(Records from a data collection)
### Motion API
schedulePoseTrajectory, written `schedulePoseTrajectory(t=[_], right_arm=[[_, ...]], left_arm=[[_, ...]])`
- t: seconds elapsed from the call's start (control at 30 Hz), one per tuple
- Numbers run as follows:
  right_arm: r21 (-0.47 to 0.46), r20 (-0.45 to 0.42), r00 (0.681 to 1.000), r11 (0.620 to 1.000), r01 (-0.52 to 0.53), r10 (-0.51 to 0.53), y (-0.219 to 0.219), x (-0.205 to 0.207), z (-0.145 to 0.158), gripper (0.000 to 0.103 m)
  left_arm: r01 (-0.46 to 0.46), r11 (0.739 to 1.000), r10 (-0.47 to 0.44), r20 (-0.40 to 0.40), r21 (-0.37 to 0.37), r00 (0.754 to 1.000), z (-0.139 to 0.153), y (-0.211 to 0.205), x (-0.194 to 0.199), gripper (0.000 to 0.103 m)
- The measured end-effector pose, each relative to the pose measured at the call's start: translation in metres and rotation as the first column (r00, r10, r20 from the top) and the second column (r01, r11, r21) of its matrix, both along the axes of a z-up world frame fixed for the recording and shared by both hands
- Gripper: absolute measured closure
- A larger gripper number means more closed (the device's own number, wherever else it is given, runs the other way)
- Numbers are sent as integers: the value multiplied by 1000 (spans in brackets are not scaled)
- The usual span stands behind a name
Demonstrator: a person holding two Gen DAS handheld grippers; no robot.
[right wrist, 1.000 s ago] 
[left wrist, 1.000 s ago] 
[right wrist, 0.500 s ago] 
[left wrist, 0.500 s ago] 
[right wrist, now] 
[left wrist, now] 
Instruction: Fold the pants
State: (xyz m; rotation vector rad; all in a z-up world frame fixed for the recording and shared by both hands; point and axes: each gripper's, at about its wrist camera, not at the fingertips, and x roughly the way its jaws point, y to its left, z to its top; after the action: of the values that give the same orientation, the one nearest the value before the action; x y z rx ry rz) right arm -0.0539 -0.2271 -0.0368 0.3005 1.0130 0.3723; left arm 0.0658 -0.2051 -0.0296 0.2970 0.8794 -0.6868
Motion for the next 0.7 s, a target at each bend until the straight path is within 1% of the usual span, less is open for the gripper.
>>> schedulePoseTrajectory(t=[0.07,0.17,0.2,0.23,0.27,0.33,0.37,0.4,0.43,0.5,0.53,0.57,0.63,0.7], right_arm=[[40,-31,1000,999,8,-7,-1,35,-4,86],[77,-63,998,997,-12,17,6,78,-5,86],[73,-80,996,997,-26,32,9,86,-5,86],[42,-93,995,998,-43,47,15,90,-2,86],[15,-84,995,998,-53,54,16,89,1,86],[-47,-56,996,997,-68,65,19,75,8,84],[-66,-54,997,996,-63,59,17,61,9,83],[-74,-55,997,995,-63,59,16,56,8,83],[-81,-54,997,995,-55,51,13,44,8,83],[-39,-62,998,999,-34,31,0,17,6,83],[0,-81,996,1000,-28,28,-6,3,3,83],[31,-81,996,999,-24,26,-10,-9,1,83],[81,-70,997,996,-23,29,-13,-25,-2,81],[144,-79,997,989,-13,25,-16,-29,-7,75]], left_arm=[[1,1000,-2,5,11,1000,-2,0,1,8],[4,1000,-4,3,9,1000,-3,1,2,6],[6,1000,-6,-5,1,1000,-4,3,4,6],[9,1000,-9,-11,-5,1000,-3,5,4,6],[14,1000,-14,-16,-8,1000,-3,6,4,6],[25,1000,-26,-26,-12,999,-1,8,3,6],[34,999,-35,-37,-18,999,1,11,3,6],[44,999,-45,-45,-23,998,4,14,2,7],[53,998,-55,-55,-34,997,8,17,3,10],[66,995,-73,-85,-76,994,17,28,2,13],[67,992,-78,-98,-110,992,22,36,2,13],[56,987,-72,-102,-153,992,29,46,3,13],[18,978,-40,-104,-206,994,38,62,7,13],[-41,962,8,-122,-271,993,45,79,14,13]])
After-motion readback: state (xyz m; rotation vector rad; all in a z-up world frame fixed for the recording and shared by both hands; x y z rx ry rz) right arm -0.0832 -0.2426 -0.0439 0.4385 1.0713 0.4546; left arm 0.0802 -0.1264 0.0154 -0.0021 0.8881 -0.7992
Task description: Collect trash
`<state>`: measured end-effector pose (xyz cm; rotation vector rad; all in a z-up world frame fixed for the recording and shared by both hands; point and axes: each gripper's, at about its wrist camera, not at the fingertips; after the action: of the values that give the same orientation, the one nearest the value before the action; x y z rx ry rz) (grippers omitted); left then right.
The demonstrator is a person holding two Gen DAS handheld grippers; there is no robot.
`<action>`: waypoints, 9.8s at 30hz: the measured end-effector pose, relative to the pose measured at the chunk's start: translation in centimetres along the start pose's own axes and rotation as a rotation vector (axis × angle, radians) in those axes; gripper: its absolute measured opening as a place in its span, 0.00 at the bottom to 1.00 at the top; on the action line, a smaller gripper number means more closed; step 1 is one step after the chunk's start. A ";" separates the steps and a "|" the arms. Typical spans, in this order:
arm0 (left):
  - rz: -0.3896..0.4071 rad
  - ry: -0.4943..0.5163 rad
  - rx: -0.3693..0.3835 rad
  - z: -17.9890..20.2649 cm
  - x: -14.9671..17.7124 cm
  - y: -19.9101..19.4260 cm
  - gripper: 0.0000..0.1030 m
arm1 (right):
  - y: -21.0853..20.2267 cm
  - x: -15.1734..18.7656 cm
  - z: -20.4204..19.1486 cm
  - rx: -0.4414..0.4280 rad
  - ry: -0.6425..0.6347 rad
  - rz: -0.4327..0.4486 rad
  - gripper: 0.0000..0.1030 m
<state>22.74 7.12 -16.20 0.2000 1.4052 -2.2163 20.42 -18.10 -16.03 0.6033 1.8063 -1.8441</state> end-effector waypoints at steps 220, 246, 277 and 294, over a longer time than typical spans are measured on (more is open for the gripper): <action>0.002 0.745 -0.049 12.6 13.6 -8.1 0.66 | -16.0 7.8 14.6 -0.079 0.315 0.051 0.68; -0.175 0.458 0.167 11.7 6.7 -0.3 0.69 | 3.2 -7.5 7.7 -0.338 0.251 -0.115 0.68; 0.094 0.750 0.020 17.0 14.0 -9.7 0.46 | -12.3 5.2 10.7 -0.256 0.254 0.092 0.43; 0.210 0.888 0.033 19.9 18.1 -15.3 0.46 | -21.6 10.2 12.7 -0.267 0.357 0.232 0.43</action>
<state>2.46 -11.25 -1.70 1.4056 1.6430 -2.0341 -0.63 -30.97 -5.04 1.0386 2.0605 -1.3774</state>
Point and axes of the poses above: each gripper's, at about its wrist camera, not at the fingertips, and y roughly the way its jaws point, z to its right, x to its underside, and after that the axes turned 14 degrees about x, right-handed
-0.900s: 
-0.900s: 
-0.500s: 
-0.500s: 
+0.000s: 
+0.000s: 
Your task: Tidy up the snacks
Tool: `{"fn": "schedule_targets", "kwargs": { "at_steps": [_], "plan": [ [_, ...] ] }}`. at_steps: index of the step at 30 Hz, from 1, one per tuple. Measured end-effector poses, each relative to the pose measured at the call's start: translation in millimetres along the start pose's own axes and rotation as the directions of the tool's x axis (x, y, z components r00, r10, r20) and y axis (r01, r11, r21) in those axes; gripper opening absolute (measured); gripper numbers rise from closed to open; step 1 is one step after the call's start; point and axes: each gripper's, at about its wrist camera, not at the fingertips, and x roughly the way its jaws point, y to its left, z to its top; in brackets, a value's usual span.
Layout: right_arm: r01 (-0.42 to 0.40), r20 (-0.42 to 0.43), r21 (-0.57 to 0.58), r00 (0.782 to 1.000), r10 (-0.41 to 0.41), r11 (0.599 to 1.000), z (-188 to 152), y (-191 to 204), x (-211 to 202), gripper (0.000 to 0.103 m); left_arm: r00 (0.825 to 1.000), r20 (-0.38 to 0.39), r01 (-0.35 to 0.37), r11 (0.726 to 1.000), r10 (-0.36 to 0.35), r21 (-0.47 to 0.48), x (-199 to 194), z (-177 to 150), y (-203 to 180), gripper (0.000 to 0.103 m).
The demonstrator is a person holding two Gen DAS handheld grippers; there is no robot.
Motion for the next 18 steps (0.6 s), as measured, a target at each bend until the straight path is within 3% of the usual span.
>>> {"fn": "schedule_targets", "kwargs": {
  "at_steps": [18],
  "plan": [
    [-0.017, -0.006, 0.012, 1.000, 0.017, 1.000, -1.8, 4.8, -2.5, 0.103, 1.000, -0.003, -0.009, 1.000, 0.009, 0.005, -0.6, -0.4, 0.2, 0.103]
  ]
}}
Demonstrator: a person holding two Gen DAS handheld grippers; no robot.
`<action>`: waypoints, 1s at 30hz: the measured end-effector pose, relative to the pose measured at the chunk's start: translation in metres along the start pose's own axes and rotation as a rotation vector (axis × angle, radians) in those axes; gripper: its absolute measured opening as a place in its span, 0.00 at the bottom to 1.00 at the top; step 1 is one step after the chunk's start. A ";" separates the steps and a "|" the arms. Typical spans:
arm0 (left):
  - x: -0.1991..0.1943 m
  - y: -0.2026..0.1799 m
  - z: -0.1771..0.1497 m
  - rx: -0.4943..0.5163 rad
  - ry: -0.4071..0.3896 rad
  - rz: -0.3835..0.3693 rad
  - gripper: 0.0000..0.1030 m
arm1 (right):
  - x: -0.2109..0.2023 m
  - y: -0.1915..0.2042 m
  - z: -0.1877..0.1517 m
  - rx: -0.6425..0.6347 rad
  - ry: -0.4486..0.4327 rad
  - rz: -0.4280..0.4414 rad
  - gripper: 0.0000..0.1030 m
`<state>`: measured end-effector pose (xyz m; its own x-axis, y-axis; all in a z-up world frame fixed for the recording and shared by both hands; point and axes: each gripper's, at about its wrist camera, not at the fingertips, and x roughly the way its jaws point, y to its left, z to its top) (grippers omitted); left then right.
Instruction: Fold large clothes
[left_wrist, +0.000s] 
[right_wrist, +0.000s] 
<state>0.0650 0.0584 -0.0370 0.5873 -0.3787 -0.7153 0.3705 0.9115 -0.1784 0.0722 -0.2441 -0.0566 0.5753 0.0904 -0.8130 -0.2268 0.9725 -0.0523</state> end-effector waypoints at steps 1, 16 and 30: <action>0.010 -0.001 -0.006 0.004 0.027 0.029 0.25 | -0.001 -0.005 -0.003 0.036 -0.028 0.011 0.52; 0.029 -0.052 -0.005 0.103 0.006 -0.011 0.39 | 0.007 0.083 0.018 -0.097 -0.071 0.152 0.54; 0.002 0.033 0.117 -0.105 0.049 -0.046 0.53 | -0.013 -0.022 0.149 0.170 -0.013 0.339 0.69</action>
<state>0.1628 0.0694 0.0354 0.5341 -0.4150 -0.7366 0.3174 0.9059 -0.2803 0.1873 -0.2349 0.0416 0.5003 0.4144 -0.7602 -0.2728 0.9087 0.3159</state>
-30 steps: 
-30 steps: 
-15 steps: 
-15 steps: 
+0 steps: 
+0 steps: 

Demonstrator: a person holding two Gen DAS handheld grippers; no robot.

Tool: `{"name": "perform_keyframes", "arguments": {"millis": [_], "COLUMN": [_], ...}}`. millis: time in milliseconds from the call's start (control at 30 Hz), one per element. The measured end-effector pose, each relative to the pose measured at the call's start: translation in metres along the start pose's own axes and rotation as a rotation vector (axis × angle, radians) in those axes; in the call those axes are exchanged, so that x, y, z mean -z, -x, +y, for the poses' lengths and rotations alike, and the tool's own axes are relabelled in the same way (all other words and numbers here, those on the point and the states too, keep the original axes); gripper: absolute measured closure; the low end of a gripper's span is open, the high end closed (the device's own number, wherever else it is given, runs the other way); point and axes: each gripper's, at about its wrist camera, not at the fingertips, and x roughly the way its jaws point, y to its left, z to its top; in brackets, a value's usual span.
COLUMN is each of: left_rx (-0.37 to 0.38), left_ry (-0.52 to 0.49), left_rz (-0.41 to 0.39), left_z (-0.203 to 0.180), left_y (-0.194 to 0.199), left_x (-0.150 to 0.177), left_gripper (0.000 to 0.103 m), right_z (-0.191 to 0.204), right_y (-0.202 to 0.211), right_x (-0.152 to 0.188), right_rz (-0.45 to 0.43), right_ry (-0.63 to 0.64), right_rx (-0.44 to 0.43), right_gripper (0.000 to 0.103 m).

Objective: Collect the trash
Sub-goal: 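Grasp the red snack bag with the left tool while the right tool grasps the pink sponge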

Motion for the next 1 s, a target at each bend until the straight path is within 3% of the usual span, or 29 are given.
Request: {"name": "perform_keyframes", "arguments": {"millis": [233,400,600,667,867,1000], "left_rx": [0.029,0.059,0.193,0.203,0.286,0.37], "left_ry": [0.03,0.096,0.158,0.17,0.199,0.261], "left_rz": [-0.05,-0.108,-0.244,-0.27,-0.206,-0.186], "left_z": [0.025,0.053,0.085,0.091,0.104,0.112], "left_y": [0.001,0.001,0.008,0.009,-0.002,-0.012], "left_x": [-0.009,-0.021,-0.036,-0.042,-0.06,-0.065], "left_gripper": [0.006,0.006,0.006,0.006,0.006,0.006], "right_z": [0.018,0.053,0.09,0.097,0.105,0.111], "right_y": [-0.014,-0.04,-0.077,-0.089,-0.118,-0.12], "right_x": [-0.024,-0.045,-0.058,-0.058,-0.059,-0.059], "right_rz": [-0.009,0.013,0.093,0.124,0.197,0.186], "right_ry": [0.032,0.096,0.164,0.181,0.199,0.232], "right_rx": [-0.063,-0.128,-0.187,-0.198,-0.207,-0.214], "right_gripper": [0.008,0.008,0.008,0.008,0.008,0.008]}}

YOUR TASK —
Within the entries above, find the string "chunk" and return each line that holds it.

WRITTEN RESPONSE —
`<action>`: waypoints, 9.8s at 30hz: the measured end-effector pose, relative to the pose measured at the chunk's start: translation in centimetres along the start pose's own axes and rotation as a rotation vector (axis × angle, radians) in those axes; gripper: its absolute measured opening as a place in its span, 0.00 at the bottom to 1.00 at the top; on the action line, a smaller gripper number means more closed; step 1 is one step after the chunk's start. A ";" separates the steps and a "|" the arms. Typical spans, in this order:
`<action>`: waypoints, 1s at 30hz: the measured end-effector pose, relative to the pose measured at the chunk's start: translation in metres along the start pose's own axes and rotation as a rotation vector (axis × angle, radians) in those axes; gripper: its absolute measured opening as a place in its span, 0.00 at the bottom to 1.00 at the top; step 1 is one step after the chunk's start. A ";" separates the steps and a "|" the arms. Typical spans:

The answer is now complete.